Piccolo trucco (con avviso!): molte di queste finiscono in “-ché” — affinché, benché, purché — e vogliono il congiuntivo. Però attenzione: non è una regola magica al 100%! Anche poiché e giacché finiscono in “-ché”, ma sono causali e vogliono l’indicativo. Quindi il “-ché” è un buon campanello d’allarme, ma poi ragiona sempre sul significato.
Tre Errori Classici da Evitare
1. “Perché” ≠ “Perciò”
“Perché” introduce la causa (Studio perché voglio imparare); “perciò” introduce la conseguenza (Voglio imparare, perciò studio). Non sono intercambiabili!
2. “Anche Se” + Congiuntivo? No!
“Anche se” vuole l’indicativo: “anche se PIOVE“, non “anche se piova”. Se proprio vuoi il congiuntivo, cambia congiunzione e usa sebbene o benché.
3. “Siccome” in Fondo alla Frase? No!
“Siccome” ama stare all’inizio: “Siccome ho fame, mangio”, non “mangio siccome ho fame”. Se vuoi mettere la causa dopo, usa “perché”.
Domande Frequenti
Qual È la Differenza tra Congiunzioni Coordinanti e Subordinanti?

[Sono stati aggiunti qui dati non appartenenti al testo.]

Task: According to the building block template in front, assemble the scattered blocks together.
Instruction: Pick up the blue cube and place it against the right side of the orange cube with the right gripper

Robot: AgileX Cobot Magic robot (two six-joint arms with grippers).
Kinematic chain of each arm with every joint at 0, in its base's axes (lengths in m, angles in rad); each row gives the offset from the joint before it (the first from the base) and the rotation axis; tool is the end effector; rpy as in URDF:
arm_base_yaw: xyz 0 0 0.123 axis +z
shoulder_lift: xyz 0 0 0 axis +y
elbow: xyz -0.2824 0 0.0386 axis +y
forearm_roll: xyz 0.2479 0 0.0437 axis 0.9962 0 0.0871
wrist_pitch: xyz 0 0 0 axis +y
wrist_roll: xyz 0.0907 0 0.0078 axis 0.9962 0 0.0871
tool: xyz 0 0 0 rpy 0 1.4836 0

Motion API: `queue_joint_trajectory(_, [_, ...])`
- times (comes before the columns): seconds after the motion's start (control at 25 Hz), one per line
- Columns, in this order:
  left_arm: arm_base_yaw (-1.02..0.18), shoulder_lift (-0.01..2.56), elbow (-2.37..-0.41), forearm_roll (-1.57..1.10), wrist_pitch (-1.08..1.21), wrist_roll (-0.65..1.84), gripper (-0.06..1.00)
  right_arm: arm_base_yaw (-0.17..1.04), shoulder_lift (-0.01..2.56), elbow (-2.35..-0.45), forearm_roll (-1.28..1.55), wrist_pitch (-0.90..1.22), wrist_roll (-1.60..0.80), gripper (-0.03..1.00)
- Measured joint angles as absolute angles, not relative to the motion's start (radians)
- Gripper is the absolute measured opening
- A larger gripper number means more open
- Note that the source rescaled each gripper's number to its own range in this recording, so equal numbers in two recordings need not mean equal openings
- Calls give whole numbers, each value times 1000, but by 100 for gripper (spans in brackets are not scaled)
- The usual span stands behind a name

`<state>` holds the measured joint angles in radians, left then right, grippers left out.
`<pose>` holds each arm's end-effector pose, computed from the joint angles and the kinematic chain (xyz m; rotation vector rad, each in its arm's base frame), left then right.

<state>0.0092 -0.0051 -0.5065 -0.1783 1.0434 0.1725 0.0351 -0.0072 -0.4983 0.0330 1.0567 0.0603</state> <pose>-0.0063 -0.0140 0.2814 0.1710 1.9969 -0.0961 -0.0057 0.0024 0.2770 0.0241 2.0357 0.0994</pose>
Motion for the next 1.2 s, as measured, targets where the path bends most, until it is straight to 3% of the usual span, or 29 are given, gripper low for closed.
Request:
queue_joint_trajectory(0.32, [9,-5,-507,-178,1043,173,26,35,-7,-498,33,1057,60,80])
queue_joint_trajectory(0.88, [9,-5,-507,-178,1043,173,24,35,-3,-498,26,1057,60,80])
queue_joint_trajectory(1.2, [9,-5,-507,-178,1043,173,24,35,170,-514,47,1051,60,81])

Le coordinanti collegano due elementi (parole o frasi) che stanno sullo stesso piano, “alla pari”: nessuno dei due dipende dall’altro. Esempio: “Studio e lavoro” — sia lo studio sia il lavoro sono azioni indipendenti. Le subordinanti, invece, creano una gerarchia: una frase (la subordinata) dipende dall’altra (la principale). Esempio: “Studio perché voglio imparare” — la frase “perché voglio imparare” da sola non ha senso compiuto: è al servizio della principale. In pratica, le coordinanti mettono i verbi “in fila” come colleghi, le subordinanti creano un rapporto capo-dipendente.
Come Faccio a Sapere Quando “Perché” Vuole l’Indicativo o il Congiuntivo?
Devi capire se “perché” risponde alla domanda “per quale motivo?” o alla domanda “per quale scopo?”. Se risponde a “per quale motivo?” è causale e vuole l’indicativo: “Studio perché mi piace“ (per quale motivo studio? Perché mi piace). Se risponde a “per quale scopo?” è finale e vuole il congiuntivo: “Te lo spiego perché tu capisca“ (per quale scopo te lo spiego? Perché tu capisca). Un piccolo trucco: se puoi sostituire “perché” con “affinché”, allora è finale e vuole il congiuntivo.
Perché in Italiano è Obbligatorio Dire “Non… Né… Né”?
Perché in italiano, a differenza di altre lingue come l’inglese, la doppia negazione è la norma. Quando usi “né… né” devi obbligatoriamente mettere anche “non” prima del verbo: “Non mangio né carne né pesce”. In inglese diresti “I don’t eat meat OR fish” (una sola negazione), ma in italiano la struttura richiede due (o più) elementi negativi. Lo stesso vale per “nessuno”, “niente”, “mai”: “Non vedo nessuno“, “Non ho niente da dire”, “Non vado mai in palestra”.
Che Cos’È la “D Eufonica” e Quando Si Usa?
La “d eufonica” è quella “d” che si aggiunge a “e”, “a” (e talvolta “o”) per rendere più scorrevole la pronuncia davanti a una parola che inizia con la stessa vocale. Il nome viene dal greco euphonía, “suono piacevole”. Esempi: “Italia ed Europa” (non “e Europa”), “L’ho detto ad Anna” (non “a Anna”). La regola moderna consiglia di usarla solo davanti alla stessa vocale: quindi “ed Europa” sì, ma “e Italia” preferibile a “ed Italia”. Restano però comuni alcune espressioni fisse come “ad esempio”.
Cosa Vuol Dire che il “Non” in “A Meno Che Non” È Pleonastico?
Pleonastico significa “aggiunto senza vero significato”, “decorativo”. Nel caso di “a meno che non piova”, quel “non” non nega davvero: la frase significa “vengo, tranne nel caso in cui piova”, non “vengo, tranne nel caso in cui non piova”. È un uso tipico della lingua italiana che confonde molti stranieri. Alcuni parlanti moderni tendono a omettere quel “non” (“vengo, a meno che piova”), ma la forma tradizionale con il “non” è ancora considerata la più corretta e diffusa.